PROBLEM DETAILS: When the string "Each" occurs in a line of the records, show that line.

MATERIAL TO PROCESS:

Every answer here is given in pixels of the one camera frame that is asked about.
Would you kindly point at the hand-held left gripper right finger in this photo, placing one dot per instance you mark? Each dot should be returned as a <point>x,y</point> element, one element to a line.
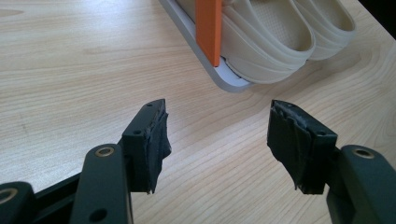
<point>302,149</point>

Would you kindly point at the white two-tier shoe rack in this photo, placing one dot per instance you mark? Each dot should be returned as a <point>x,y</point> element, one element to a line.
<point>208,31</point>

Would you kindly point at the cream clog shoe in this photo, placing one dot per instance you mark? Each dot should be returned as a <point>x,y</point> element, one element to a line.
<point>330,37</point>
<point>267,62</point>

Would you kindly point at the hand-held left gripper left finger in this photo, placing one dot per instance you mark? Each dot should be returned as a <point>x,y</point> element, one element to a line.
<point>146,149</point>

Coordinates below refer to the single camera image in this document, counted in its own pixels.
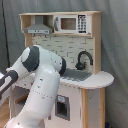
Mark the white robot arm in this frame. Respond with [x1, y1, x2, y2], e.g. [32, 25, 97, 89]
[0, 45, 66, 128]

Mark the wooden toy kitchen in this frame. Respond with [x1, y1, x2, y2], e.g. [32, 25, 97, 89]
[9, 10, 115, 128]

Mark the grey toy sink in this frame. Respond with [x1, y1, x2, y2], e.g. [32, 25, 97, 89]
[62, 69, 92, 81]

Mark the black toy faucet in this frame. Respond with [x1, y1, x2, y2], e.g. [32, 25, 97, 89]
[75, 51, 93, 70]

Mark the toy microwave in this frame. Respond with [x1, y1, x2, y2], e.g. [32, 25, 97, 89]
[54, 14, 91, 34]

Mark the grey range hood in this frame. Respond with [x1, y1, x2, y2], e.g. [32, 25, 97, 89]
[24, 16, 53, 34]

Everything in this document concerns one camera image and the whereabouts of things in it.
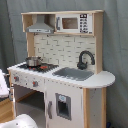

SOLUTION FOR THIS EXERCISE:
Would you kindly point at the hand-held left gripper right finger in this photo, placing one dot per instance you mark? Each dot should be returned as a <point>x,y</point> element, one element to a line.
Would you kindly point at the white two-tier shoe rack in this photo, placing one dot per instance you mark? Each dot should be returned as a <point>x,y</point> element, one element to a line.
Would you kindly point at the cream clog shoe in this photo, placing one dot per instance you mark? Each dot should be returned as a <point>x,y</point> element, one element to a line.
Would you kindly point at the hand-held left gripper left finger in this photo, placing one dot per instance you mark? Each dot should be returned as a <point>x,y</point> element, one element to a line.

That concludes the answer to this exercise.